Exercise inputs:

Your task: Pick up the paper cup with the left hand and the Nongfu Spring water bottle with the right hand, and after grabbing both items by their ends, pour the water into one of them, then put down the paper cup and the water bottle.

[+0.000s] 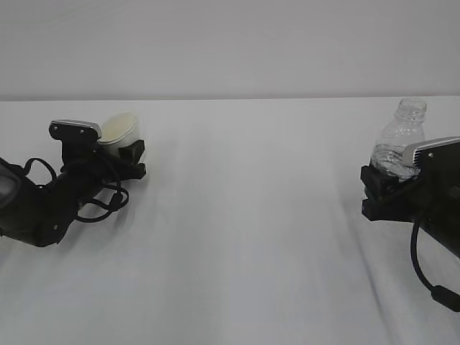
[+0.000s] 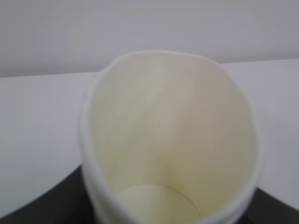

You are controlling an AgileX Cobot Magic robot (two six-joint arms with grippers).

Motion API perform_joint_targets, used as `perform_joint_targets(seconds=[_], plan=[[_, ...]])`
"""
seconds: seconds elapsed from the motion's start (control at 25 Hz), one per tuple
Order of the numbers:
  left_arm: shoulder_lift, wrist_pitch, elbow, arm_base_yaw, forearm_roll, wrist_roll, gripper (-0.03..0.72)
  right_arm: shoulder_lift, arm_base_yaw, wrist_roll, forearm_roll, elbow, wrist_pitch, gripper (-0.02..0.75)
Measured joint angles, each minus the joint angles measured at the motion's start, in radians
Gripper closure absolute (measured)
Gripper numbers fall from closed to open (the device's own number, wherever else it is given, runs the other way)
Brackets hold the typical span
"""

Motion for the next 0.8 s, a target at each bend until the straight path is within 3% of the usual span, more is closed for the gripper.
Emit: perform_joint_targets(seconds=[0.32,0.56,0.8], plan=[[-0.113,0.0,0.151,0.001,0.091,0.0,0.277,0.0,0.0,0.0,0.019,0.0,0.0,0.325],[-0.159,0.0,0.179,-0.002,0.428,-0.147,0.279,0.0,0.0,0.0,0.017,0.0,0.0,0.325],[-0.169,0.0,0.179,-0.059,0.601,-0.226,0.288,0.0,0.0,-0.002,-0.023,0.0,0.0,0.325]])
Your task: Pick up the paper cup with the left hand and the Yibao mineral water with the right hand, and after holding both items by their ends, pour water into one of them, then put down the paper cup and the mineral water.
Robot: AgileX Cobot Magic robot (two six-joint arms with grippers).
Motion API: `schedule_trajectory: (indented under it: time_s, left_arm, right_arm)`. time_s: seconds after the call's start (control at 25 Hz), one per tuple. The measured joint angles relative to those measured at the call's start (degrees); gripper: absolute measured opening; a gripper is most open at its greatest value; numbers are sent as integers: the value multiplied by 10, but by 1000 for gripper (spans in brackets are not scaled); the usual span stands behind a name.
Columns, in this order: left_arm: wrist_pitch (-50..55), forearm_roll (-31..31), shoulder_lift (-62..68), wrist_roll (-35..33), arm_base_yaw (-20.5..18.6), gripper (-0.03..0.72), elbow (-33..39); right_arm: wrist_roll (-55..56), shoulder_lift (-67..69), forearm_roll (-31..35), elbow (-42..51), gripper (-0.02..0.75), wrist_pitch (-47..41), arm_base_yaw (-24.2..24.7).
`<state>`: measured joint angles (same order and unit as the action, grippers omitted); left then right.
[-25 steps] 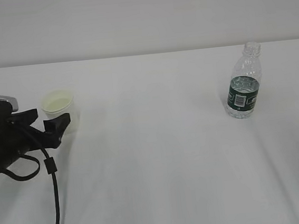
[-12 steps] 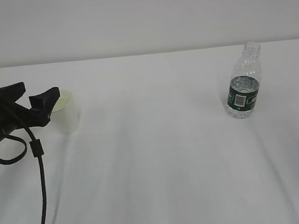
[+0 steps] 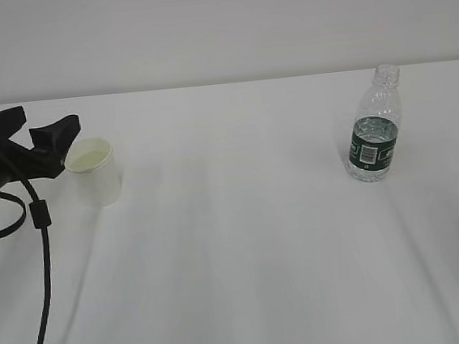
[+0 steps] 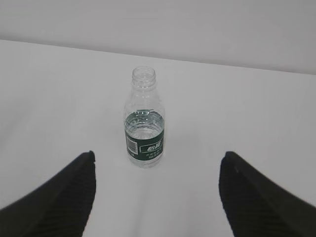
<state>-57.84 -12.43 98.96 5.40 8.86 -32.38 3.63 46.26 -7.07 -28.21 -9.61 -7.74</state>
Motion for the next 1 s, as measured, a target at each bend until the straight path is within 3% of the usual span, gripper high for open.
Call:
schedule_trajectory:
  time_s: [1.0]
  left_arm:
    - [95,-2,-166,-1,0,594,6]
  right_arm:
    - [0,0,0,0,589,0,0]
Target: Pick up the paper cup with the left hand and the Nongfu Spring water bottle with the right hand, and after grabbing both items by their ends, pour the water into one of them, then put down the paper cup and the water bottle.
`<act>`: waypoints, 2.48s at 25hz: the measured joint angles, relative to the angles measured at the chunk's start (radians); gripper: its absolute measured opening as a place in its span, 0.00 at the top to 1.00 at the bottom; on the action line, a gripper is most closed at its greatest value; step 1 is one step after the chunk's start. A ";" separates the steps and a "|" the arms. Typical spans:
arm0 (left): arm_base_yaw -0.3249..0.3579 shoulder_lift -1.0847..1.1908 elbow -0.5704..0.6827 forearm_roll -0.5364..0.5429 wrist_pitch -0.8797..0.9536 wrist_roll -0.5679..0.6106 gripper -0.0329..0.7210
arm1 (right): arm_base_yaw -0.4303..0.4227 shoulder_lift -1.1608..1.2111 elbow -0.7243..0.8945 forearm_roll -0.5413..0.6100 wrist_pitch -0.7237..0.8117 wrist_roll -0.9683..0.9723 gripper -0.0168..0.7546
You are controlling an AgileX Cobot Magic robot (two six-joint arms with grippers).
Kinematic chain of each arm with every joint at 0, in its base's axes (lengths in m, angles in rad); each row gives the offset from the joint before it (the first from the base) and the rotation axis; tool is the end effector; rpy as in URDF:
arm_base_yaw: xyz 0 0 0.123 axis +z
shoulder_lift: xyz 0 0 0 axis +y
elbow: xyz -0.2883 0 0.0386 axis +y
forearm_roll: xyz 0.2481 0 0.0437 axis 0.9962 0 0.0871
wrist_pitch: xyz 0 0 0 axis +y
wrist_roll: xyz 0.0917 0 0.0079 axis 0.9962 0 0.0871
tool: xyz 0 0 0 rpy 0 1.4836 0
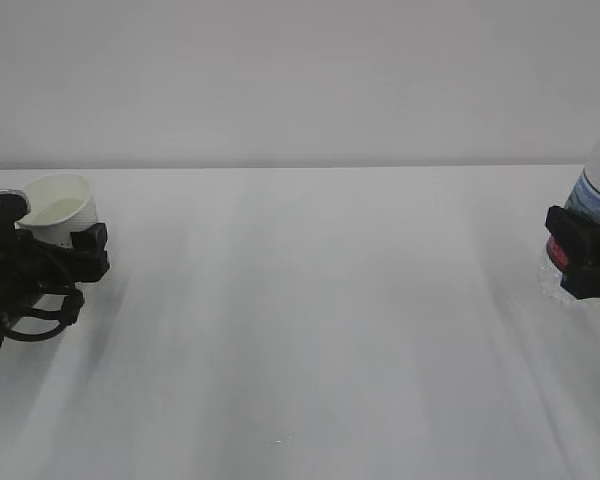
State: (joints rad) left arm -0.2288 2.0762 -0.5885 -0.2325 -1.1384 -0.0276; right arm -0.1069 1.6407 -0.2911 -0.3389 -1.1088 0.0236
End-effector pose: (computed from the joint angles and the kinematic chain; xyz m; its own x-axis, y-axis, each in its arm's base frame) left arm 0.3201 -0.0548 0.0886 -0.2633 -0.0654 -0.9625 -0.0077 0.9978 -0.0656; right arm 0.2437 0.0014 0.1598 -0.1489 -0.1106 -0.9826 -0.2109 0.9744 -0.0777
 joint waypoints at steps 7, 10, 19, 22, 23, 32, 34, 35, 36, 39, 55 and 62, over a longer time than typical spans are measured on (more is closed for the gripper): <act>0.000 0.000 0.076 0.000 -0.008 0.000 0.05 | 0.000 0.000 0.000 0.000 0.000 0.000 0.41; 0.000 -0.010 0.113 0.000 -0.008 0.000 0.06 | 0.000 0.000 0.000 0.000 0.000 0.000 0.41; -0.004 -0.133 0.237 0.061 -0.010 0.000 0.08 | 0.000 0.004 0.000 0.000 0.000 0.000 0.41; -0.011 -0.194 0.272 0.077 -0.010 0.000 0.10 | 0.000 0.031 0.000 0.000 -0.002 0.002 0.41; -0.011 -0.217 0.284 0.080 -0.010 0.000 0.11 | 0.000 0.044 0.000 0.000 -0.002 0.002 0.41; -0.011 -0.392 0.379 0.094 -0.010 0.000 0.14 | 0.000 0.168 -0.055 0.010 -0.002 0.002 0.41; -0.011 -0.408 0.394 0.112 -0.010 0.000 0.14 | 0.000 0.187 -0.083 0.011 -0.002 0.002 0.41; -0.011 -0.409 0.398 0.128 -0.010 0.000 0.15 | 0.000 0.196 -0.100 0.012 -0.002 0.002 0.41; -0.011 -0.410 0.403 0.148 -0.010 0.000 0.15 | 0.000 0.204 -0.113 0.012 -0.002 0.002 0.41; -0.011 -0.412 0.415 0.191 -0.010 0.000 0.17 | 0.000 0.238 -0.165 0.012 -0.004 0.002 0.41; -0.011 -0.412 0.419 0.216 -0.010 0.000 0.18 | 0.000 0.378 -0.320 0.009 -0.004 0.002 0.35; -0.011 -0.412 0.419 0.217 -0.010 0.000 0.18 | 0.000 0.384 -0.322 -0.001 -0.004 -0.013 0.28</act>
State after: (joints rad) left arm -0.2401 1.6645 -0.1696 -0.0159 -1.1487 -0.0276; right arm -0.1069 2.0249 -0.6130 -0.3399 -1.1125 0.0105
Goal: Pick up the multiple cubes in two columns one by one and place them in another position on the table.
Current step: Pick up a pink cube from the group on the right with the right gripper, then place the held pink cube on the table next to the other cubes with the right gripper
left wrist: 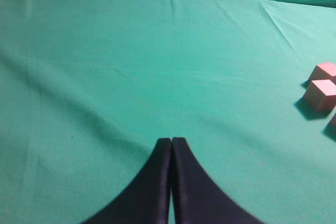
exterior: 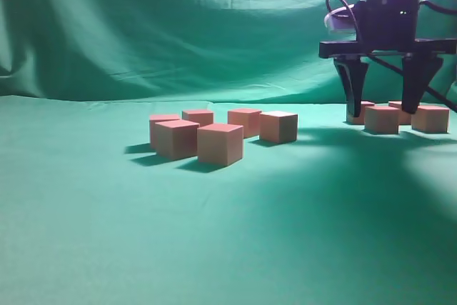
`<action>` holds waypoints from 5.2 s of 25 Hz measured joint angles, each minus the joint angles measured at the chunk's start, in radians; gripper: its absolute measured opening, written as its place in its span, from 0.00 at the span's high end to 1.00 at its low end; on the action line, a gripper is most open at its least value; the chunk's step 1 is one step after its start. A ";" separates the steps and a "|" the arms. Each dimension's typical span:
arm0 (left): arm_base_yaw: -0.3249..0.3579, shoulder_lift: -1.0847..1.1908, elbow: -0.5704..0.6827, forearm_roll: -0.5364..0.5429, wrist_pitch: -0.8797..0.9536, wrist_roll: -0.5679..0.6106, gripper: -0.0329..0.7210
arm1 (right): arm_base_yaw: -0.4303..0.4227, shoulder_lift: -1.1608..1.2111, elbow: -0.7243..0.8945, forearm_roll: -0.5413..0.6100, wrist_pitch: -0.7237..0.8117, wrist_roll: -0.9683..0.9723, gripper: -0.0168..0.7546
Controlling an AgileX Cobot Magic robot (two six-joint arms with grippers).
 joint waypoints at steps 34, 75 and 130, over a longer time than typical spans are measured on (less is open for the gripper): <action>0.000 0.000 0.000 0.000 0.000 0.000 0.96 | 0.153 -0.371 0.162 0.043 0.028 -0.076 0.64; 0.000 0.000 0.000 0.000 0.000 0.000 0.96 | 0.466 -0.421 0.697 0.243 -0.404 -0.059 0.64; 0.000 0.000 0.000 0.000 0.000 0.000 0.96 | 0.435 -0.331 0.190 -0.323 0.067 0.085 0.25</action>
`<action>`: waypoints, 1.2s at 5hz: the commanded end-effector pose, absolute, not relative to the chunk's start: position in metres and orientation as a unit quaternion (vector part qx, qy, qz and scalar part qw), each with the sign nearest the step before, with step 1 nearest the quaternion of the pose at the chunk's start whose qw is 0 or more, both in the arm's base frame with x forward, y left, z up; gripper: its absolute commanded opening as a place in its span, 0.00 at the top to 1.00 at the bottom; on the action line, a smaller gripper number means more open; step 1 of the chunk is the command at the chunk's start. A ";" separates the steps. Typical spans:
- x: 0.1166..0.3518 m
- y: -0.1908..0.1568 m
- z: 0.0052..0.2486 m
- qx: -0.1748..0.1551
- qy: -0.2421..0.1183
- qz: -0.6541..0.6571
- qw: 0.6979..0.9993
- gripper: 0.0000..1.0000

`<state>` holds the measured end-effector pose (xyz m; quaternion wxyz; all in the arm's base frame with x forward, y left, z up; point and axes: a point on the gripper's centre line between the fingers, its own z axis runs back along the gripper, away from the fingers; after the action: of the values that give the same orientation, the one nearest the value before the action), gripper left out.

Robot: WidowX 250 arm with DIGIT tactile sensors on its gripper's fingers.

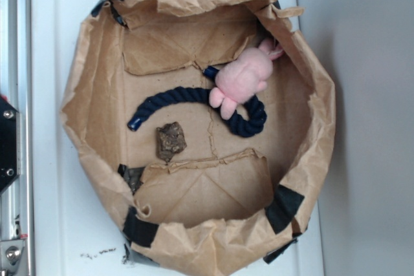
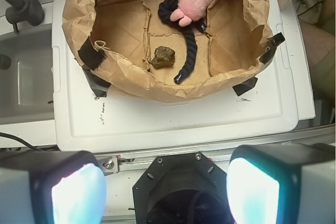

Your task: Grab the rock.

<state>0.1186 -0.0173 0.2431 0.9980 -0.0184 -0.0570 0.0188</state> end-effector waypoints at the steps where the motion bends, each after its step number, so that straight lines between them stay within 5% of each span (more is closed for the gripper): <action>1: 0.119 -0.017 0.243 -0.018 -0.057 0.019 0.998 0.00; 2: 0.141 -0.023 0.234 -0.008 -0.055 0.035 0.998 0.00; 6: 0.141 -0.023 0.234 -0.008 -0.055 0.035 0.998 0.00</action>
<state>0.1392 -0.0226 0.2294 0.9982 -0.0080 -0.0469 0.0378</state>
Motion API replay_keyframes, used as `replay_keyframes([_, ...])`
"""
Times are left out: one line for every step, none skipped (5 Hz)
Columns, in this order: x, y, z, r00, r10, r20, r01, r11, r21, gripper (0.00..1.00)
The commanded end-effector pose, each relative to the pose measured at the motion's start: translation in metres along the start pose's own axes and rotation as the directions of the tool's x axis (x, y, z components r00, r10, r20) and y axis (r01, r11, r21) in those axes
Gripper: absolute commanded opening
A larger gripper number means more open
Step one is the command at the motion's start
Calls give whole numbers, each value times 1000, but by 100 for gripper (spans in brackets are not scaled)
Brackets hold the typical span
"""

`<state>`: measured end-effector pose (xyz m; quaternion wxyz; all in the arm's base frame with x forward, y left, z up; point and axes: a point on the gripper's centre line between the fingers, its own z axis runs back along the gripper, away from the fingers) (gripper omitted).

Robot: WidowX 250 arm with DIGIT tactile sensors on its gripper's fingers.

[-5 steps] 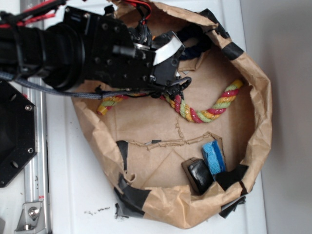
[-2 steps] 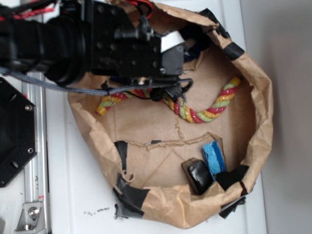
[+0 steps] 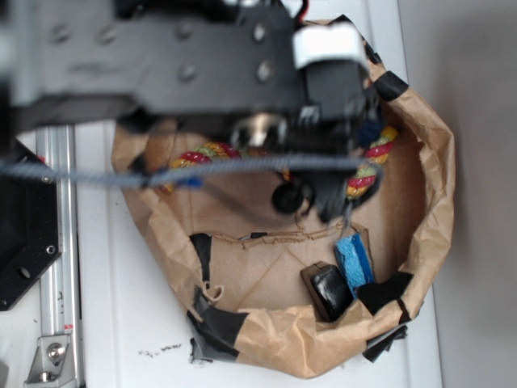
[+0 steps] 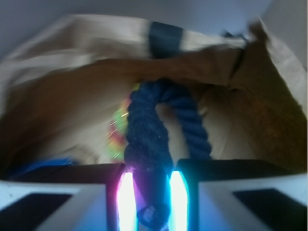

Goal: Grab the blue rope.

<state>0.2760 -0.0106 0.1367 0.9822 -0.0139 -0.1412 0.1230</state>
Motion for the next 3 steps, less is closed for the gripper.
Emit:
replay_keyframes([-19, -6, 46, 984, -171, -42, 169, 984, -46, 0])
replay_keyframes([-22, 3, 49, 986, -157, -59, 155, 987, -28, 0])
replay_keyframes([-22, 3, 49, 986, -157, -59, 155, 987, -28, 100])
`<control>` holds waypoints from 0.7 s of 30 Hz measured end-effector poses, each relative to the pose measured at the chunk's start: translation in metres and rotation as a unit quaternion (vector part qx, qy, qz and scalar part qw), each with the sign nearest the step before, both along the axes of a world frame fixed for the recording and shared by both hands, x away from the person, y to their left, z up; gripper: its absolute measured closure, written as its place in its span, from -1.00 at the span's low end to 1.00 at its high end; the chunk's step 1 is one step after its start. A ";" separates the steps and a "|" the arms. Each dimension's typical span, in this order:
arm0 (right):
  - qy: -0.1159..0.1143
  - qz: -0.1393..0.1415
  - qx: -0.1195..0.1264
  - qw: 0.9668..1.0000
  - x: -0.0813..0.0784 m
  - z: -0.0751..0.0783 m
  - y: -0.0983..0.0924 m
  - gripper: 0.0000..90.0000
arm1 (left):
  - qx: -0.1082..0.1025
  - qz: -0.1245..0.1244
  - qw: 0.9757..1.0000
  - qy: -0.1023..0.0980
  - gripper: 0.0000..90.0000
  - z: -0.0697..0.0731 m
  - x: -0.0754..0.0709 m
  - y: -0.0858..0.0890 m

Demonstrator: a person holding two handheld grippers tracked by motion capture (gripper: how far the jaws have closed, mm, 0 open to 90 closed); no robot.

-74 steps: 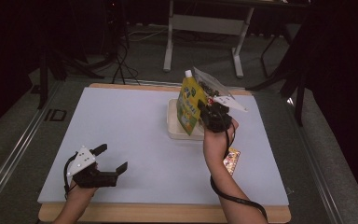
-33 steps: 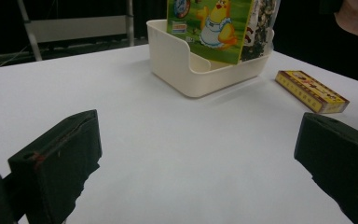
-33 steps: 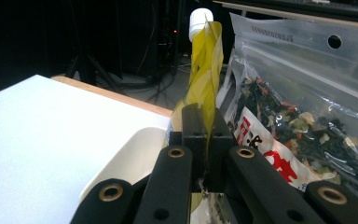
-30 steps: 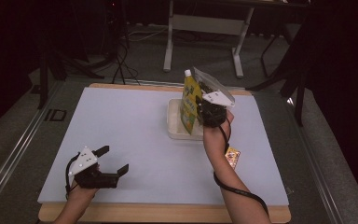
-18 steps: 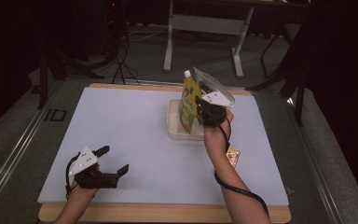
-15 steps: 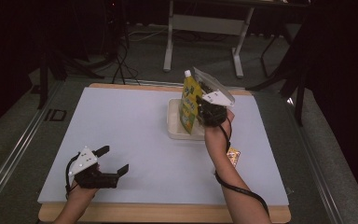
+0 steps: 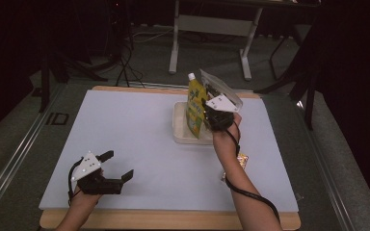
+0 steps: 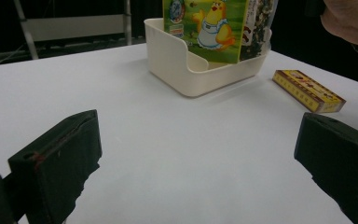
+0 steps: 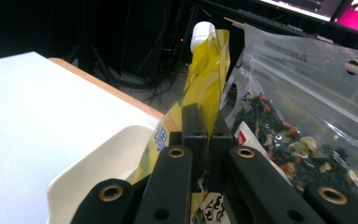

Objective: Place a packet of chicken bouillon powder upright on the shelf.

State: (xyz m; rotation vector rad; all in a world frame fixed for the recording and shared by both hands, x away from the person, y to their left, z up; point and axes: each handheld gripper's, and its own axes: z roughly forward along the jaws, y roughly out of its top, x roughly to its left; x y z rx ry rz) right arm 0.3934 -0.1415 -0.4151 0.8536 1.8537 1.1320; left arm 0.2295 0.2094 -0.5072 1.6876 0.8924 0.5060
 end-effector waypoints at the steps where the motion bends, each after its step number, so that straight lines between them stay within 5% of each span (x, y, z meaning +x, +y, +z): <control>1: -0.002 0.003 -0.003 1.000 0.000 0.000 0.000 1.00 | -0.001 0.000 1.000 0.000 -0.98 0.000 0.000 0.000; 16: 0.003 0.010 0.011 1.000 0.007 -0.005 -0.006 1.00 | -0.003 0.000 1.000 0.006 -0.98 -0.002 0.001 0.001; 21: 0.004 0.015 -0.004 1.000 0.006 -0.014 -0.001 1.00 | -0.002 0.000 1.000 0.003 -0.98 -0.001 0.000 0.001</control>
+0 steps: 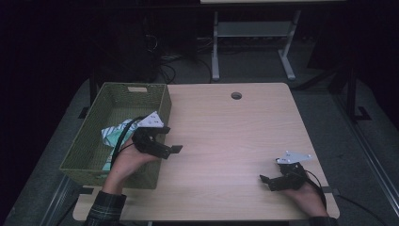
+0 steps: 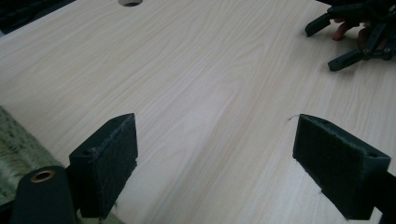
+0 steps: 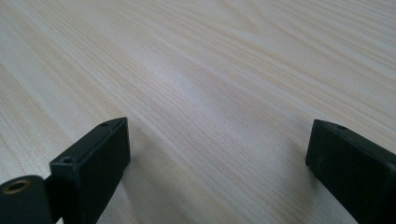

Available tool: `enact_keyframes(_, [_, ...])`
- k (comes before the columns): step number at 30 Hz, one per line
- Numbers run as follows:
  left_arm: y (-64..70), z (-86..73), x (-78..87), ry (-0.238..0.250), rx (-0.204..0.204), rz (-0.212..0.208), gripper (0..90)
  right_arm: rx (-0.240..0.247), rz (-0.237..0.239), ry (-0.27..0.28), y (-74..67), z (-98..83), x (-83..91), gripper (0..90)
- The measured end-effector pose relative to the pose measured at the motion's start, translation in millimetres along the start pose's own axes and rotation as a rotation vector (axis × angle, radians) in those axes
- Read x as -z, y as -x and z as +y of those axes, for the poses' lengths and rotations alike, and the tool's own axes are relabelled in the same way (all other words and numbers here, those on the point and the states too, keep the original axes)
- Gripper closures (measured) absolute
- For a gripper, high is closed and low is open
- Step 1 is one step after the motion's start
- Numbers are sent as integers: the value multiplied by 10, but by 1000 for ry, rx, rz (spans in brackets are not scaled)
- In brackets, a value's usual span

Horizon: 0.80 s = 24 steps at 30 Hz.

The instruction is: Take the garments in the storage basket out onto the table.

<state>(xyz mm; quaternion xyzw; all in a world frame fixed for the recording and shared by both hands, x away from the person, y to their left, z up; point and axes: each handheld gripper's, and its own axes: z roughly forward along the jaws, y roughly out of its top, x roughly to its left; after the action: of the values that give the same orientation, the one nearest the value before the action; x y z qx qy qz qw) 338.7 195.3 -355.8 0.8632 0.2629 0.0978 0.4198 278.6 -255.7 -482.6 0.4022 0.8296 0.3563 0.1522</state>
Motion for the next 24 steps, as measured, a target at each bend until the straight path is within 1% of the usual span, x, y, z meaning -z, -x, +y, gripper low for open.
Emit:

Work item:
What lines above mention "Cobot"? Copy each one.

Response area:
You are controlling an AgileX Cobot Magic robot (two six-joint arms with grippers).
Robot: AgileX Cobot Magic robot (two six-joint arms with grippers).
You are controlling an AgileX Cobot Magic robot (two six-joint arms with grippers).
Controlling an AgileX Cobot Magic robot (two six-joint arms with grippers).

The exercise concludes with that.